PROMPT: Establish how many lines of the material below contain the string "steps". Return that number by itself.

RECORDED INFORMATION:
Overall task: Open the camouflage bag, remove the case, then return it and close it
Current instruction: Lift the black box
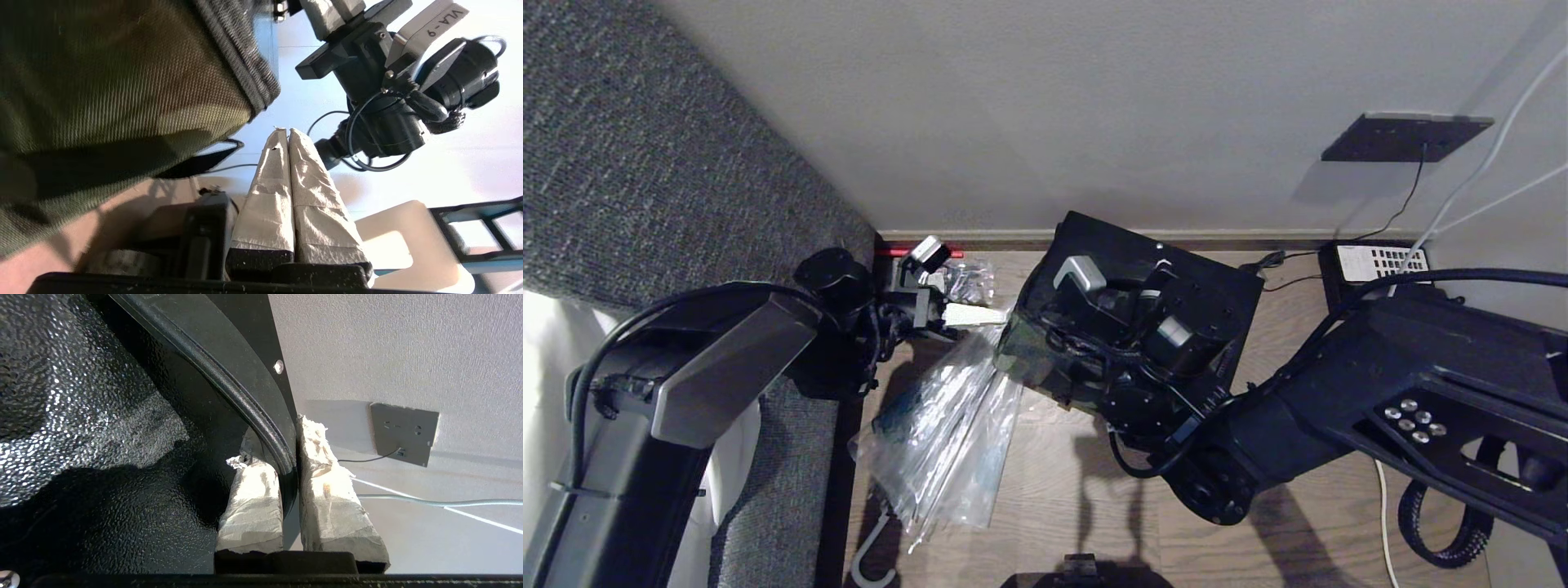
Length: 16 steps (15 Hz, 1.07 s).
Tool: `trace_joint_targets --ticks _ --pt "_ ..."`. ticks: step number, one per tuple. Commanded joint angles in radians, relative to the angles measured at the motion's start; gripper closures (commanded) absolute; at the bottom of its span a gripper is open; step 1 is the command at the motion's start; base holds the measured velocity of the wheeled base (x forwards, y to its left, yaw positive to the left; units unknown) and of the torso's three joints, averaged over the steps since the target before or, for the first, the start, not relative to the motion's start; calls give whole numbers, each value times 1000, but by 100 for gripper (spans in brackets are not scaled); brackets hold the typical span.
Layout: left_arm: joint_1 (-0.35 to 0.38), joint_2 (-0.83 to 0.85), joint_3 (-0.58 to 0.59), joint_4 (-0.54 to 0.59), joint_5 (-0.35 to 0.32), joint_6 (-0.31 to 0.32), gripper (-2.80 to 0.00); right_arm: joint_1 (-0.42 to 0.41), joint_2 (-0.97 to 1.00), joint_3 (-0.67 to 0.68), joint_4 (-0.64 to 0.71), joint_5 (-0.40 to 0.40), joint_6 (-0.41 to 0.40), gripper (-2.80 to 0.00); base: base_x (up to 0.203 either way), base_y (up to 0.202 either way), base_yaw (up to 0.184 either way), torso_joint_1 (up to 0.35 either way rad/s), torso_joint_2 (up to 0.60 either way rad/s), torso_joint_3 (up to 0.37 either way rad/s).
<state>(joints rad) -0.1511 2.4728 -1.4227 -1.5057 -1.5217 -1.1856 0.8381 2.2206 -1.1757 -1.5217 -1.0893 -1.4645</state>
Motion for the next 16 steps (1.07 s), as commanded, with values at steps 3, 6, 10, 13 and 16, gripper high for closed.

WORKED SOLUTION: 3